Experienced shops and insurance field adjustors will know to look for hidden damage behind the main panels and underneath.  Sometimes a supplemental claim will be filed once the hidden damage is discovered.

One important factor when deciding on a repair facility is the method in which you are treated at the shop.  Were you greeted by friendly employees who were dressed properly for the job?  (Example: clean polo or button up shirt with the facilities name embroidered on the left or a dirty t-shirt extolling the virtues of street pharmaceuticals or beer)  One can generally tell the quality of the repair by the quality of the outer office and employees.  Collision repair is a very professional and highly skilled job which requires a lot of capital investment and investment in human relations.  Well run shops will often have a waiting room resembling a Dr’s office and there is good reason for this.

The vast majority of individuals involved in a motor vehicle accident have collision insurance.  The insurance company by default is involved in our repair just as they are with our hospitalization.  We have to make a co-pay (deductible) just like medical insurance and we expect the shop to eat the charges that exceed the allowable amount determined by the insurance carrier.   The major difference would be that the shop has to repair the vehicle to our liking and keep it within the allowable amount of money as suggested by the insurance carrier.
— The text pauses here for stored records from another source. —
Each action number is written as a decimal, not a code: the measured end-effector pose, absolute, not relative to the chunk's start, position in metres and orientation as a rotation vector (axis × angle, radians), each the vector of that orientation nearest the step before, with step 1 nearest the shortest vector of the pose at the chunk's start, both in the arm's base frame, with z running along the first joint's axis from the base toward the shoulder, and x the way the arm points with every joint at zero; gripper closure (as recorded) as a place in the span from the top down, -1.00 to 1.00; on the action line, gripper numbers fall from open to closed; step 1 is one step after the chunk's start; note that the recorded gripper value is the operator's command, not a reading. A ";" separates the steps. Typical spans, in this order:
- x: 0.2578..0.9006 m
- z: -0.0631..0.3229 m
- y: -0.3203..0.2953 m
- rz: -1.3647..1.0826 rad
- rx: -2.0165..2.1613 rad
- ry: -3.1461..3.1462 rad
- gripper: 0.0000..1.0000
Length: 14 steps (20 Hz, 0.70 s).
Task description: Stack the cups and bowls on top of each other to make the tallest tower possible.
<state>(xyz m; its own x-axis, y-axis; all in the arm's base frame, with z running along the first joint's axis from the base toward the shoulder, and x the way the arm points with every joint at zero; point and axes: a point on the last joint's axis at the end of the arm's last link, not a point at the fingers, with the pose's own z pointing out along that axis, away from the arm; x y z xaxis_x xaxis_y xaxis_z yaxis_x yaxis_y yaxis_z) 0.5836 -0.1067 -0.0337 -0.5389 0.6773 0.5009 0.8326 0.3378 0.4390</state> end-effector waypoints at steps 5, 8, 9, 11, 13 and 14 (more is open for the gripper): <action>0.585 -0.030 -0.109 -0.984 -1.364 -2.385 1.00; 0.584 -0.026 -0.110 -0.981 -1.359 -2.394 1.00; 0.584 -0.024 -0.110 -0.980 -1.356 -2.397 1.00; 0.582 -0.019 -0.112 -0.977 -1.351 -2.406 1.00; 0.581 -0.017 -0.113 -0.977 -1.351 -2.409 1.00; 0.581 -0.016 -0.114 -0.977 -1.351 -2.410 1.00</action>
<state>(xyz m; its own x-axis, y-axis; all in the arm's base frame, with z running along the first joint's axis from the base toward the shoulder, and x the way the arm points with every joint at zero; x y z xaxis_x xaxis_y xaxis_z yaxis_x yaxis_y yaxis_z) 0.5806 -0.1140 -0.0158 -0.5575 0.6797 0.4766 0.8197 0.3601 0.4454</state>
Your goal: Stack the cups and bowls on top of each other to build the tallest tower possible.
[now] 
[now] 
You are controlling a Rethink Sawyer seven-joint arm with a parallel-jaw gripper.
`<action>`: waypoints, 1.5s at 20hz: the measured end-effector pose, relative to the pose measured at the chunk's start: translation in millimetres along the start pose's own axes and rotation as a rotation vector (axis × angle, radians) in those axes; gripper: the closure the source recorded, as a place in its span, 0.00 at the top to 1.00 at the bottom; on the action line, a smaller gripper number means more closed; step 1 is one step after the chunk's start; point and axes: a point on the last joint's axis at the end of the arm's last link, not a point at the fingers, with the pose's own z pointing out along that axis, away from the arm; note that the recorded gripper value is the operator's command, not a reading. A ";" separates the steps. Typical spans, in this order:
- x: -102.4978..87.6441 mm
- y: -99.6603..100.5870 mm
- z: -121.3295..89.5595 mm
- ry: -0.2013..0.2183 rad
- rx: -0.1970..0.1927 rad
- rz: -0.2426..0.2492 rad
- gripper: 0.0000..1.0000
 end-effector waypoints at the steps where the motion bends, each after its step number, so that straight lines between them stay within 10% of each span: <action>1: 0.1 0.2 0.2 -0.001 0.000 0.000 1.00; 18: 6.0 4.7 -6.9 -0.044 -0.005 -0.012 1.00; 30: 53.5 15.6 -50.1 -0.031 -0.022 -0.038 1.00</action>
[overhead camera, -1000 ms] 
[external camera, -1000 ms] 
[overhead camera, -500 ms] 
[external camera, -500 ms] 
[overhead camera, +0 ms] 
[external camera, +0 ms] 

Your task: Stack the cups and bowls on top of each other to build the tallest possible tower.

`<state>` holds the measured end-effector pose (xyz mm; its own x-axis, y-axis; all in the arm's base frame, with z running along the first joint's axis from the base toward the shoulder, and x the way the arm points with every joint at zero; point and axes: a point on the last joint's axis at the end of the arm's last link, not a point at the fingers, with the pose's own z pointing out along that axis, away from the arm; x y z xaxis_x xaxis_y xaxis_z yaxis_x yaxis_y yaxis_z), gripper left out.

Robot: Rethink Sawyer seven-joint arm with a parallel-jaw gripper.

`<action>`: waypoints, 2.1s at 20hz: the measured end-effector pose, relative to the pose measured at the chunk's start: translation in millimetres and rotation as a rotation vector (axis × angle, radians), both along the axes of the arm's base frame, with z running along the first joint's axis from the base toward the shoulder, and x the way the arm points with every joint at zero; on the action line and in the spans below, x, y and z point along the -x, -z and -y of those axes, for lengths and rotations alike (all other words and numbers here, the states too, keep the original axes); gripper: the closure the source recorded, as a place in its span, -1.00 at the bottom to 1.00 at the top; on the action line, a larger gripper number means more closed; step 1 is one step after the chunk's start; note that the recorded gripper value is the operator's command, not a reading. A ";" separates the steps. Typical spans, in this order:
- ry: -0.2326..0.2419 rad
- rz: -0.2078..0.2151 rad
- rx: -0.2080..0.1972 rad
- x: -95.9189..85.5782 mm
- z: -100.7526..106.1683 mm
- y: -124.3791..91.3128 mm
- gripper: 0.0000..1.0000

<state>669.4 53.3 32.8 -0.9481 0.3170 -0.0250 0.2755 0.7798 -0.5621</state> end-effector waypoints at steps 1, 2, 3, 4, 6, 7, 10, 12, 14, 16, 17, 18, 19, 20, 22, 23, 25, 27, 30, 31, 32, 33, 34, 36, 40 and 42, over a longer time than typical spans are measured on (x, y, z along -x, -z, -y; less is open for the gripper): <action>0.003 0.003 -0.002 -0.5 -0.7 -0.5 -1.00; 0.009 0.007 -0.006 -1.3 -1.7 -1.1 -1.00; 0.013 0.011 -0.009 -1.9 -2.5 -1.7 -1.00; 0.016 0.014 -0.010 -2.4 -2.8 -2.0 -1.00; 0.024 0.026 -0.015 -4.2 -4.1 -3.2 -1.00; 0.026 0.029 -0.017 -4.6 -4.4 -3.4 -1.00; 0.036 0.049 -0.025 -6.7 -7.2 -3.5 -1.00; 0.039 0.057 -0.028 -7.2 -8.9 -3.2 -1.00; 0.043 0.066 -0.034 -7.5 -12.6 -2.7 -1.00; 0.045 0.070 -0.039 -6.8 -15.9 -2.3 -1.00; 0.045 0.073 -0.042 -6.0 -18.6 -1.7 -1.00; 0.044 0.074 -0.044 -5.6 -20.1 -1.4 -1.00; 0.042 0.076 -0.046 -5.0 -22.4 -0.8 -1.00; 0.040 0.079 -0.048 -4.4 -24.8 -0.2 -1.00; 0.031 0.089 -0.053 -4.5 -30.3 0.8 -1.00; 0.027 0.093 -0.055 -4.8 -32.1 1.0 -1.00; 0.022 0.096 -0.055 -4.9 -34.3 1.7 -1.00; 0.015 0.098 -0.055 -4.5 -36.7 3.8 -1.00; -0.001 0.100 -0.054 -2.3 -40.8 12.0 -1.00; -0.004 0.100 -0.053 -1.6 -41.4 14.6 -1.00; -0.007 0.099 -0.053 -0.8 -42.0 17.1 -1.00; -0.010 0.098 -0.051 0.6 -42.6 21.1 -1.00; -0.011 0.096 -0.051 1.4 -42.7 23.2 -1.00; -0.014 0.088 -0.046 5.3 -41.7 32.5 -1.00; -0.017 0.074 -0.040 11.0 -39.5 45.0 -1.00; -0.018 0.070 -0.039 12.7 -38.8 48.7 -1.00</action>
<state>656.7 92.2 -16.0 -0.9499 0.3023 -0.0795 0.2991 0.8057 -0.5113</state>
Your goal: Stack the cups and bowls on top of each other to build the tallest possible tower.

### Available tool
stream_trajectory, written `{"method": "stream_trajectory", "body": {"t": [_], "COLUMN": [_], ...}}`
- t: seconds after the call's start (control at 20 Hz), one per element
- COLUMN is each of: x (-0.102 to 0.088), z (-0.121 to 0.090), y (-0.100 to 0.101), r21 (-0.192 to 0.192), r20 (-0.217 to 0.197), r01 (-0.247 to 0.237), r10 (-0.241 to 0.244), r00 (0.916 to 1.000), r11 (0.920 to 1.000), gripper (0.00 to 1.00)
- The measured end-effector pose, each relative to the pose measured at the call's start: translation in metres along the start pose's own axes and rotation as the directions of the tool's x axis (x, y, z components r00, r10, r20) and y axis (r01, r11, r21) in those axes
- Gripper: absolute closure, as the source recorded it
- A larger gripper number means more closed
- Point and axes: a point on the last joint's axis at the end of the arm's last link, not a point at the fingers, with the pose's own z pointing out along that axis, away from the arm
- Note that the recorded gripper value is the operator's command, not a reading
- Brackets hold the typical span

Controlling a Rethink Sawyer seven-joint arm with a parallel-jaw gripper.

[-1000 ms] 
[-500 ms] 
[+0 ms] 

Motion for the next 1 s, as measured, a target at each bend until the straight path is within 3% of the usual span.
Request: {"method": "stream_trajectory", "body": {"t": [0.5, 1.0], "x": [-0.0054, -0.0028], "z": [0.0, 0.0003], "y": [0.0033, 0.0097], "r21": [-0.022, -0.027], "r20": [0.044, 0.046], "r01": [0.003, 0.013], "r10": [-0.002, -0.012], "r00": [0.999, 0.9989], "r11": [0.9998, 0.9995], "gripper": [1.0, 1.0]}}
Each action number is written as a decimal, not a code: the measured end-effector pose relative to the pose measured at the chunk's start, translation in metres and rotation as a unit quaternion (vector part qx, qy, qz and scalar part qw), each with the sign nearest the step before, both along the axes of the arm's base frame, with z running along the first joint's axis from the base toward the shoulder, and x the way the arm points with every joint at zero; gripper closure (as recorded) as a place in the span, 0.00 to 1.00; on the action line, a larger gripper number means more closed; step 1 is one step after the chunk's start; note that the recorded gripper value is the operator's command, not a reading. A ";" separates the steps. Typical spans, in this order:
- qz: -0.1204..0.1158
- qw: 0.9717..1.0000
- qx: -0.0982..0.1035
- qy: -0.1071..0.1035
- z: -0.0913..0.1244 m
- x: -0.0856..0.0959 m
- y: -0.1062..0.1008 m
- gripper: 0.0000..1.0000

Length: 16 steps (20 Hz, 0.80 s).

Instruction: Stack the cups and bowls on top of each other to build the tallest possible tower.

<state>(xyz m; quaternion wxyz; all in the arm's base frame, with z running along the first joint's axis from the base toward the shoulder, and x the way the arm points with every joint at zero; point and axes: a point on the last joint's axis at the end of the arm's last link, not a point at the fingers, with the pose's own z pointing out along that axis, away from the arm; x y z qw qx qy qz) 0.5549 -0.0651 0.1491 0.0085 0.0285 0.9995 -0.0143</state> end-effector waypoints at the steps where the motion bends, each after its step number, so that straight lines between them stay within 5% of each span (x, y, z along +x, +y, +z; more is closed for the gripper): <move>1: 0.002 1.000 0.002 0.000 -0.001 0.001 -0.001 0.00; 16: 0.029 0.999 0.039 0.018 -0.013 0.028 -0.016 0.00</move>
Often there is much disagreement between the two parties as to what actually constitutes a quality repair.  That is when we, as consumers, must get involved and demand a complete quality job.  Again, choose the repair facility wisely and if there are discrepancies between what the shop wants to do versus what will be paid for by your insurance carrier you must get involved and demand a quality repair.  You car is one of the largest investments you will make in your entire life. And your life depends on this vehicle performing properly and safely to protect you in case of an accident. It’s your car and your choice where you get it repaired. Don’t let any one tell you different.

Richard & Terry


Atlanta is a big city with lots of traffic and gridlock. “Rush Hour” is pratically all day. Drivers in Atlanta wreck their cars a lot. This post is about some ways to decrease your odds of having a wreck. It falls into the larger category of Transportation.

Sunglasses are a pretty simple item. Wearing sunglasses while driving in the sunlight oughta be a law. Why folks don’t wear sunglasses while driving in the sun is beyond our logical reasoning. Sunglasses cut the glare. Glare causes blind spots. Blind spots cause wrecks. Pretty simple. It ain’t brain surgery. If sunglasses improve your vision while driving in the sunlight, why doesn’t everyone own a pair and use them why driving? Good question.

While we’re talking about seeing better while driving. Do your own unscientific survey the next time you head into work. Check the windshields of the drivers around you and notice how dirty and filthy they are. No wonder so many people have wrecks. Clean the damn windsheild every now and then. It takes, what, 3 minutes? Keep some Windex and paper towels in your car trunk – lord knows, gas stations don’t keep window cleaning equipment at the pumps any longer. And when we say clean the windshield, we mean clean both the inside and outside.

Most times it’s the small things that make a big difference. Nationwide, the average collision repair invoice is about $2200 – plus all the hassels. Spend a little money on a good pair of sunglasses (and use them) and keep your windshield and car windows clean. Your life while driving will better, you’ll be a safer driver, and you just might avoid an accident or save your life or someone elses (maybe ours).